Another, even more painful question is to decide when preserving culture must cede priority to human survival. Kharkiv’s Literary Museum managed to evacuate its collection of rare books, manuscripts and photos — a vital cultural resource partly because the archive documents a vibrant history of literary resistance to monocultural Russian dominance — before fighting began in earnest. As the city came under heavy shelling, staff then considered trying to protect Kharkiv’s statue of Ukraine’s national poet, Taras Shevchenko — a key piece of public art. They decided, however, that human needs in the city were too great to spend time or resources on it, and focused on humanitarian relief instead. (Volunteers have since covered the statue in sandbags.)
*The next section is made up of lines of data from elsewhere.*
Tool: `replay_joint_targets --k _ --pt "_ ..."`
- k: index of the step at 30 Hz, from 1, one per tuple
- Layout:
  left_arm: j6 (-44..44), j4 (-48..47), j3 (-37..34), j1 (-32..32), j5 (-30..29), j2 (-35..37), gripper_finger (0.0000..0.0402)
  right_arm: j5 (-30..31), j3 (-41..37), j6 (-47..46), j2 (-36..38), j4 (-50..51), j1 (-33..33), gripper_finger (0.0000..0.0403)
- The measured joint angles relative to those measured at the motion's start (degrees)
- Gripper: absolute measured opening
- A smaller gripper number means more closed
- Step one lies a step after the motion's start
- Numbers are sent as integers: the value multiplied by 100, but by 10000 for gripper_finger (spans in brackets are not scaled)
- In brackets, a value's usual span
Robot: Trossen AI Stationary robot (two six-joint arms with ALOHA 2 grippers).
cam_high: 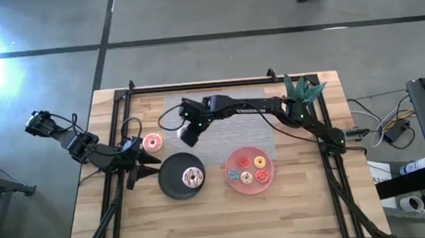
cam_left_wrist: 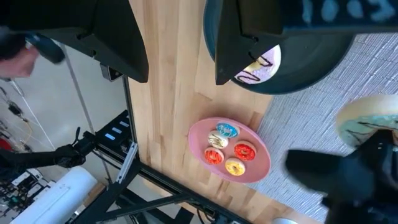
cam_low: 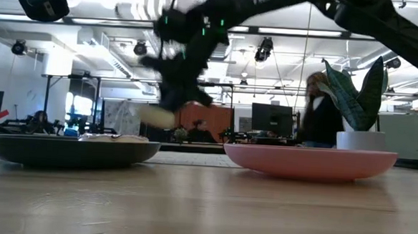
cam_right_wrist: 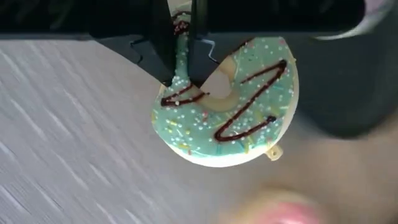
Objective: Pick & Place donuts
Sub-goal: Put the big light green donut on the black plate
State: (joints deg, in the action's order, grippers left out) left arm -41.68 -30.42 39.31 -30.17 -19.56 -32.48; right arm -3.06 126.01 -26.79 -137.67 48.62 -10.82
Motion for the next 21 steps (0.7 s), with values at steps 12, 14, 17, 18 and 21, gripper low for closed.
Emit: replay_joint_targets --k 12,14,17,18,21 --pt "346 -458 470 2 -305 337 160 -147 -174 -695 -19 -1479 941 25" --pt "340 -464 462 4 -307 358 160 -27 -305 -751 -19 -1682 980 35" --pt "254 -576 457 4 -308 343 160 93 -497 -953 -19 -1770 1013 60" --pt "241 -572 457 1 -314 340 160 90 -589 -996 -19 -1808 1014 70" --pt "231 -582 455 0 -318 305 160 105 -852 -1036 -25 -1880 1018 98"
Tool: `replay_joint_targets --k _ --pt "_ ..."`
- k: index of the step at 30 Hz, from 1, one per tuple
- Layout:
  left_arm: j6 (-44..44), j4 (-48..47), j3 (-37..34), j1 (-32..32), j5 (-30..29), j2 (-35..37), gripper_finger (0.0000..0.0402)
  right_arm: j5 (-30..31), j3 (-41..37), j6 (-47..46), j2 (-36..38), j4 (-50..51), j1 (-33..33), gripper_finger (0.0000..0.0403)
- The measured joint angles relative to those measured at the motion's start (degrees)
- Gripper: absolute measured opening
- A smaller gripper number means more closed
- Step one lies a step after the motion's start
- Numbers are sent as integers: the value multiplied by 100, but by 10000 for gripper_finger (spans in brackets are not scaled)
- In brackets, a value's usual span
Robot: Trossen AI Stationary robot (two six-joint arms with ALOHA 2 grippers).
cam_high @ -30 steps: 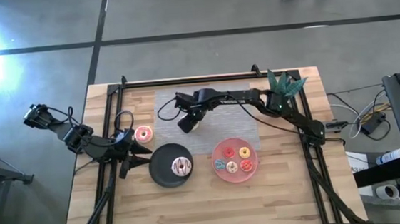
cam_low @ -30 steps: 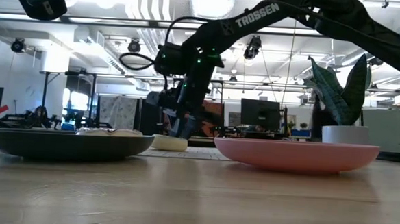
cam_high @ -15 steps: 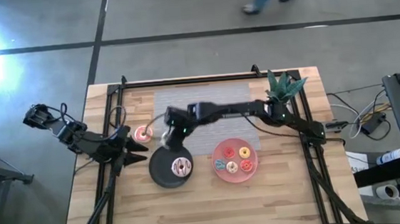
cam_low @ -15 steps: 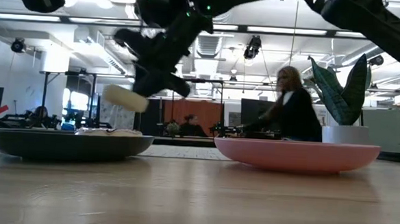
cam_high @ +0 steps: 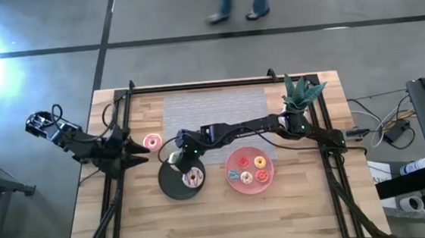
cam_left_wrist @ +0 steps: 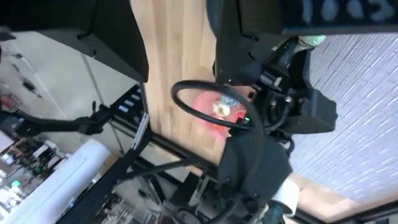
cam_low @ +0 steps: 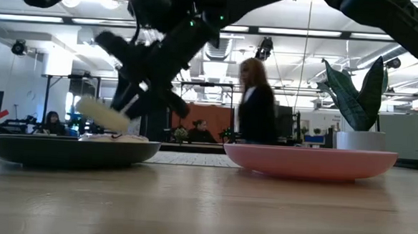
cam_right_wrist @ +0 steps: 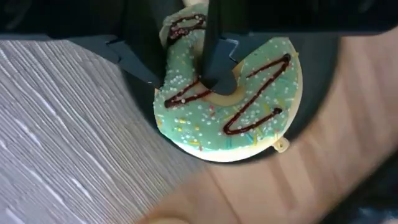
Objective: Pick & Place donuts
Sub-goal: Put the big light green donut on the black plate, then put the big pink donut on the black plate
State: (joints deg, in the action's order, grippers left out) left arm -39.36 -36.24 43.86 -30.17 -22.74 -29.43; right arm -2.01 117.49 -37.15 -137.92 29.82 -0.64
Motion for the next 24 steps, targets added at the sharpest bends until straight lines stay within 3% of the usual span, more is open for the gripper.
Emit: replay_joint_targets --k 10,18,21,24 --pt "-617 -13 -182 1 15 -8 160 25 -181 41 -5 -192 35 170" --pt "-1086 -34 -398 4 49 -76 160 93 -62 375 212 63 31 194" --pt "-1365 -169 -402 14 -339 -103 160 366 7 506 490 440 28 194" --pt "-2034 -942 -402 129 -1011 -113 160 781 13 652 728 925 -7 194"
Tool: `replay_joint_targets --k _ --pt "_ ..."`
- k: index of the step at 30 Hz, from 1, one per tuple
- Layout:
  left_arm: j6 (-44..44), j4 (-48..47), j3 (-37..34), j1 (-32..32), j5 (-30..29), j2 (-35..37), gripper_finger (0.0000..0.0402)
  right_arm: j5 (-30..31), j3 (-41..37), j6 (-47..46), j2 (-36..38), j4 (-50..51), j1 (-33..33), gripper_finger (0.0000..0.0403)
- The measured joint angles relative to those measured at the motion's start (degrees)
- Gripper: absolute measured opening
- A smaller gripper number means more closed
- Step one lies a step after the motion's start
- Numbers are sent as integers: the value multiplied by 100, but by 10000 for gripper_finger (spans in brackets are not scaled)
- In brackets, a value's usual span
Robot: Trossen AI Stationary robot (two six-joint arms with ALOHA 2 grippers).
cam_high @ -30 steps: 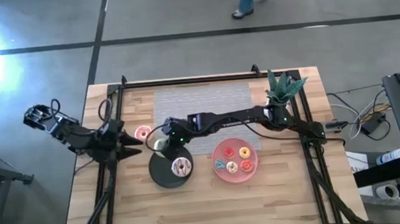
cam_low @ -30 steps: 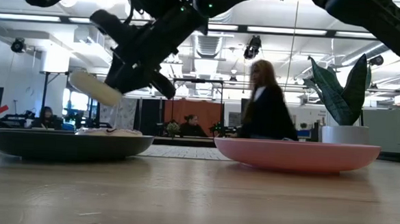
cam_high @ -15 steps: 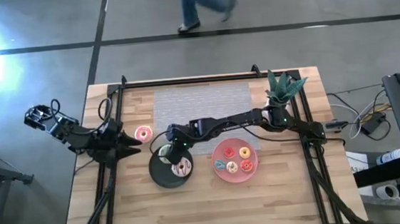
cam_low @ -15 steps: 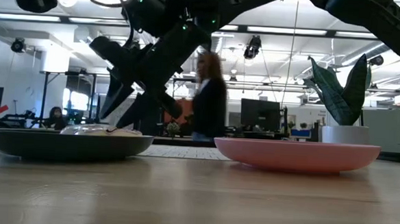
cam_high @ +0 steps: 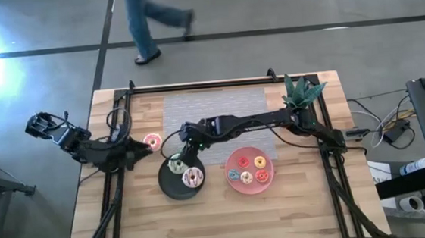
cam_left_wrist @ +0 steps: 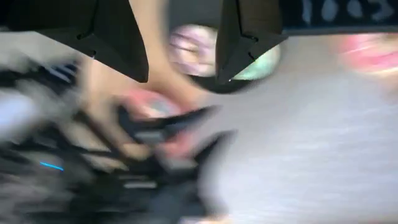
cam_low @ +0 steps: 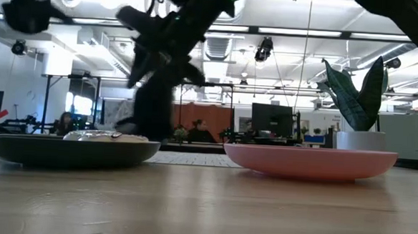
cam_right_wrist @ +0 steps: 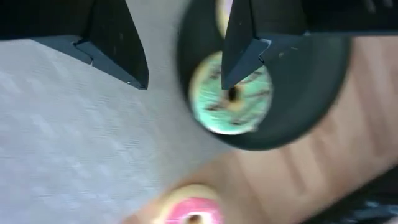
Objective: Pick & Place donuts
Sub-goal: Put the big pink donut on the black plate
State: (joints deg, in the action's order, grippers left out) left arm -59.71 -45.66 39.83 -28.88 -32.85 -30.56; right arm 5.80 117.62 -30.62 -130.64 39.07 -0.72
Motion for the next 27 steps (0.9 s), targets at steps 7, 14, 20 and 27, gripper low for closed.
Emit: replay_joint_targets --k 7,14,20,27 --pt "-314 -1849 -34 1506 10 -291 160 178 -2 67 359 424 -175 194" --pt "2165 -1125 -326 3911 1490 -854 160 175 -6 65 370 408 -262 194" --pt "3416 -825 -347 5957 3147 -1476 160 168 -6 65 370 424 -249 194" --pt "4004 -859 -241 6978 3535 -2283 160 168 -6 66 370 445 -229 194"
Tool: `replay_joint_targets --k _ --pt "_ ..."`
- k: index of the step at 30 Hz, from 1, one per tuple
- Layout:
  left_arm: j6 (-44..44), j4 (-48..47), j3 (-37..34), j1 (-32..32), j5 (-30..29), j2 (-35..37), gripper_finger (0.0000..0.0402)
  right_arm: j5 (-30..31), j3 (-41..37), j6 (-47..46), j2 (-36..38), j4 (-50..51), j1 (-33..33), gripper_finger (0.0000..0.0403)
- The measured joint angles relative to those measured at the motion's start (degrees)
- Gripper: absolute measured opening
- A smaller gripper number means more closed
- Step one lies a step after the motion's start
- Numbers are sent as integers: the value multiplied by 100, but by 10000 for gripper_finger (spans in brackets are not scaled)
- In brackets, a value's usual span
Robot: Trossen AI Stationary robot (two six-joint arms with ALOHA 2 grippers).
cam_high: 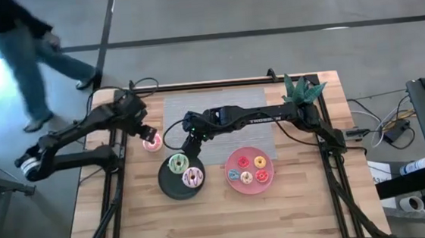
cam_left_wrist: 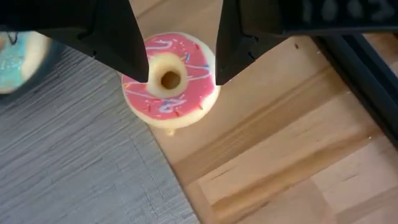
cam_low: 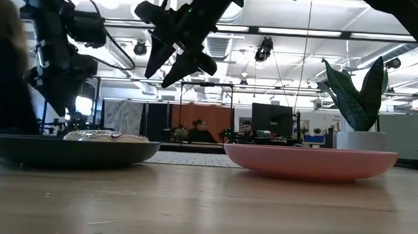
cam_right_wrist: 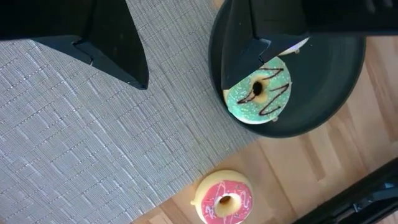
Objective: Pick & Place donuts
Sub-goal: Put the big pink donut on the black plate
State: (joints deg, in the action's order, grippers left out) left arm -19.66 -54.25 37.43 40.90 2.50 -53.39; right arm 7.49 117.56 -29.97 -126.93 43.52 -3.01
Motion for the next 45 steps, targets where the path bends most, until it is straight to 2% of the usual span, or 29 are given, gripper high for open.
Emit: replay_joint_targets --k 14,22,26,34,40,43,45 --pt "138 154 31 -1 48 -1945 160 2 -2 177 0 -2 -13 194" --pt "156 625 46 -1 201 -2409 159 0 -4 350 0 9 -37 194" --pt "156 670 50 -8 283 -2501 136 0 -4 457 0 39 -46 194" --pt "118 672 50 -12 315 -2308 14 -7 -4 799 53 73 -50 193" --pt "-421 343 298 -186 552 -1516 3 -16 -6 816 292 165 -118 193" --pt "-803 102 492 -680 569 -862 2 -2 -7 816 435 299 -154 191" --pt "-1107 84 558 -1251 566 -443 2 -1 -7 817 514 356 -177 188"
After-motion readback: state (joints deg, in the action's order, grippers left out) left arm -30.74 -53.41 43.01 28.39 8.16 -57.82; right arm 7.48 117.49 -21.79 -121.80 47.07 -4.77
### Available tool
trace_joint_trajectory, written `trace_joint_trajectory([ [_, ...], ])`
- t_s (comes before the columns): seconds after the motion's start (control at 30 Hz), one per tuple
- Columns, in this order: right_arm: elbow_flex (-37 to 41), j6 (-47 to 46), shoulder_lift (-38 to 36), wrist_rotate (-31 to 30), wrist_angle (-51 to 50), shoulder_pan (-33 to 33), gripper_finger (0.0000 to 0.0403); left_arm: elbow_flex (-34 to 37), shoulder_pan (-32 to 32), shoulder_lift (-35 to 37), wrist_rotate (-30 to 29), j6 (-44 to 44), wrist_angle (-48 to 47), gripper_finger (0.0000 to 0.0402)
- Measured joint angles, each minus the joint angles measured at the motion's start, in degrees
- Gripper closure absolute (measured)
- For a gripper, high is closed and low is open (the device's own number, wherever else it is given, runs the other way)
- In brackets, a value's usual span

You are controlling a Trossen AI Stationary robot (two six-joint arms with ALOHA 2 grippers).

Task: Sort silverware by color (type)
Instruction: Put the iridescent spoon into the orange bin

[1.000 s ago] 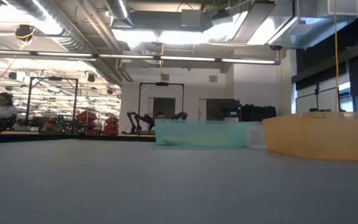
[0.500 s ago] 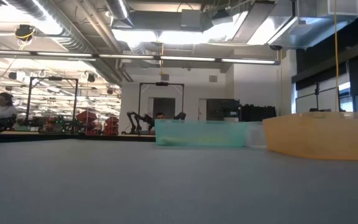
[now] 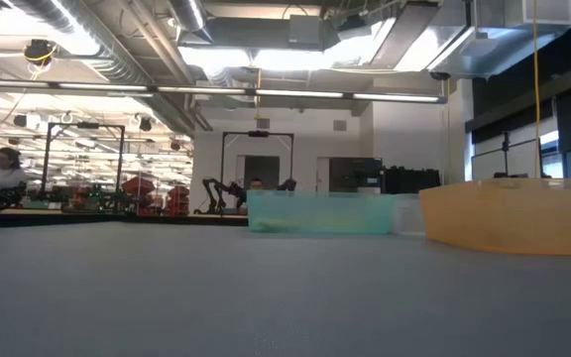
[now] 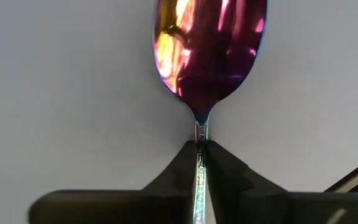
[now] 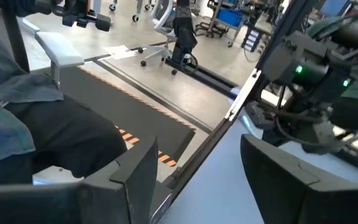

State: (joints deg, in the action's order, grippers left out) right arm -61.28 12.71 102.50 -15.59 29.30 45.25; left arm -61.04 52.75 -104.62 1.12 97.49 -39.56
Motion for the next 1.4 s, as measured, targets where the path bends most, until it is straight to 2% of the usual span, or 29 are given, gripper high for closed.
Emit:
trace_joint_trajectory([
  [0.07,0.0,-1.4,0.0,-0.04,-0.66,-0.02,0.0182,0.01,0.0,-0.02,-0.15,-0.55,0.04,0.0391],
  [0.23,0.02,-5.18,0.0,-1.15,-0.49,-0.03,0.0182,0.03,-0.09,0.13,-1.97,-3.96,0.27,0.0385],
  [0.5,0.02,-11.56,0.0,-10.9,-0.06,-0.82,0.0182,0.09,-0.09,0.48,-7.5,-9.74,0.86,0.0385],
  [0.6,0.02,-15.65,0.0,-14.27,-2.14,-1.87,0.0171,0.11,-0.12,0.4,-11.71,-11.53,1.24,0.0385],
  [0.8,0.04,-21.56,0.0,-16.9,-9.2,-4.77,0.0114,0.27,-0.82,0.2,-23.63,-18.24,2.46,0.0385],
  [0.97,0.04,-22.38,0.32,-16.84,-12.17,-7.68,0.0085,0.27,-1.74,0.21,-43.55,-26.19,7.17,0.0385],
  [1.07,0.04,-23.9,1.16,-16.6,-13.23,-9.32,0.0084,0.27,-1.89,0.24,-53.63,-32.15,13.92,0.0385],
  [1.3,0.07,-25.46,1.7,-15.17,-11.38,-10.95,0.0108,0.11,-1.98,-1.12,-70.87,-43.66,31.64,0.0385],
  [1.4,0.07,-21.2,1.7,-15.32,-6.77,-10.8,0.0119,0.11,-2.71,-3.96,-73.53,-48.03,38.68,0.0385],
])
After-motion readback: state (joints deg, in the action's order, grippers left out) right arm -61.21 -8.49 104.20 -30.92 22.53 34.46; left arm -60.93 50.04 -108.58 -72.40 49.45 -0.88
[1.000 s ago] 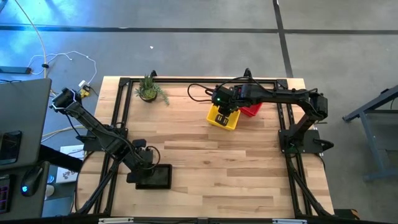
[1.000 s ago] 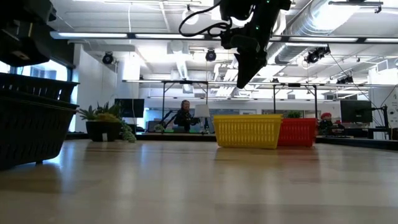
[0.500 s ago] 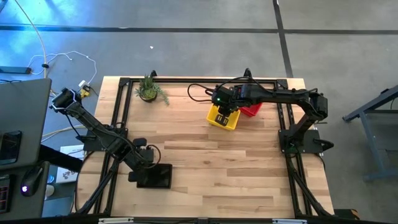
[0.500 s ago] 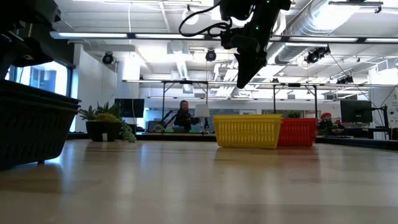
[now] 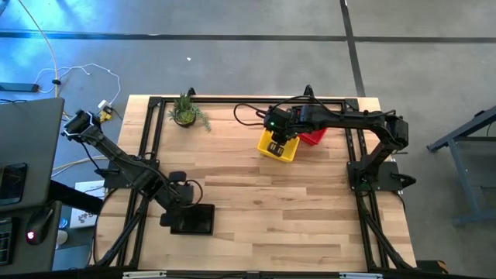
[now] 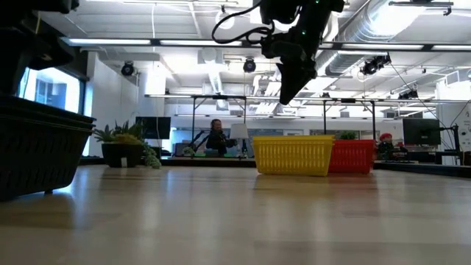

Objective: Stack baskets by color
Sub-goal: Adjust the stacked red bins on the table

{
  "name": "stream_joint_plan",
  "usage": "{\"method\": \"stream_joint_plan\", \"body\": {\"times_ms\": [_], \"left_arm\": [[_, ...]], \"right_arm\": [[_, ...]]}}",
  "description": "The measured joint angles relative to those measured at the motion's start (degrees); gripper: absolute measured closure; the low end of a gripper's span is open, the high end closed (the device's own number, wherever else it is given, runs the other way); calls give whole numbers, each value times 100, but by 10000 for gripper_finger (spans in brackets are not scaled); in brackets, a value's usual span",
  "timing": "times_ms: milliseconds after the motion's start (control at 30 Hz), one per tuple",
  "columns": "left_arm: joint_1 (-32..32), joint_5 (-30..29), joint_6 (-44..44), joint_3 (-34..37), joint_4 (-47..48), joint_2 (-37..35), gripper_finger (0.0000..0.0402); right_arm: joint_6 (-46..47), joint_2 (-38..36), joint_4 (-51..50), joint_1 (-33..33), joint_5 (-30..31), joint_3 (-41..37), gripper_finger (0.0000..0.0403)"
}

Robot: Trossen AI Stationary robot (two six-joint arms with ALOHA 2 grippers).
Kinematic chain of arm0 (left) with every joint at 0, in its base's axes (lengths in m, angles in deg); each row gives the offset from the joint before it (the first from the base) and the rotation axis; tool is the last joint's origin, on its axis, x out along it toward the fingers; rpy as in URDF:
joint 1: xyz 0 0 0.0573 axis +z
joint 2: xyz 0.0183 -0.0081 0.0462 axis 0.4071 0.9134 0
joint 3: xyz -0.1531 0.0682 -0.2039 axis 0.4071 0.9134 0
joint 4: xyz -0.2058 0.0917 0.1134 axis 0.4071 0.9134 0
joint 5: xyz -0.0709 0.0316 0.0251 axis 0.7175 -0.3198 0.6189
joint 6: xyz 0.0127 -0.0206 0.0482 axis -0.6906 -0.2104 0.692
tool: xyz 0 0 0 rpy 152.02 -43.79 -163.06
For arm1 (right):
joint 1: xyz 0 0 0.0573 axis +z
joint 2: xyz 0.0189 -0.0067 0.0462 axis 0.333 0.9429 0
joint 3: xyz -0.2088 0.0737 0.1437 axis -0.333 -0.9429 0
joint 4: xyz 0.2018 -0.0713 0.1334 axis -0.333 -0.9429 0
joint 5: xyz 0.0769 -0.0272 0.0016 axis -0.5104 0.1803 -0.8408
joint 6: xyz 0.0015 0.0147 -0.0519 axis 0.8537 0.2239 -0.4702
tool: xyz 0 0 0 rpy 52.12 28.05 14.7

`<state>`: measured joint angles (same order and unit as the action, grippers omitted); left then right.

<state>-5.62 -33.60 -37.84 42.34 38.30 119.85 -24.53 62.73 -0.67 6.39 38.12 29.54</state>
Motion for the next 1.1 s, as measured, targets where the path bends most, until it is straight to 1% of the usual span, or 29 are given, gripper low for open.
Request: {"method": "stream_joint_plan", "body": {"times_ms": [133, 300, 367, 433, 567, 633, 767, 900, 1000, 1100], "left_arm": [[-1, -42, 55, -65, -32, 0, 260], [-10, -44, 56, -65, -116, 0, 261], [-10, -45, 58, -65, -239, 0, 261], [-10, -68, 142, -65, -358, 0, 261], [-10, -211, 521, -65, -503, 0, 261], [-4, -387, 755, -65, -507, 0, 261], [31, -934, 1208, -65, -515, 0, 261], [155, -1184, 1438, -65, -672, 2, 261], [250, -1376, 1700, -65, -869, 2, 261], [359, -1761, 1996, -65, -1114, 4, 261]], "right_arm": [[70, 0, 1, -2, -58, 0, 350], [382, 0, 1, 0, -289, 0, 350], [455, 0, 1, 0, -289, 0, 350], [486, 0, 1, -2, -195, 0, 350], [487, 0, -22, -130, 238, 0, 350], [482, 0, -140, -276, 343, 0, 350], [612, 0, -596, -643, 337, 0, 350], [803, 0, -1127, -1021, 333, 0, 350], [828, 0, -1456, -1259, 152, 0, 350], [982, 0, -1811, -1409, -78, 0, 350]]}}
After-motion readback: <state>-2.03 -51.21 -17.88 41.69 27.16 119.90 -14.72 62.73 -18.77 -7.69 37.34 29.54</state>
Meanwhile, for sites and works that have already been damaged or destroyed, the government has set up a database of alleged war crimes against the country’s heritage, so that buildings lost can be recorded — and those who targeted them can someday be held to account.

There is a cruelly ironic side to these cultural rescue missions. The Odesa Fine Arts Museum is a neoclassical palace whose 10,000-item collection contains work not only from artists born in Ukraine, but from Russian artists, including monumental realist great Ilya Repin and abstract pioneer Wassily Kandinsky. By arranging relocation of the collection, the museum’s Ukrainian staff have thus been working hard to protect the work of Russian-born artists from destruction by their own country’s army.

To Ukrainian curators like Karavai, Putin’s willingness to risk such collateral damage speaks to the invasion’s true intent. “The country is attacked only because of our understanding of ourselves as a collective, because of the cultural codes we choose,” she says. “This war is aimed at destroying Ukrainian identity. I personally did not expect that in 2022.”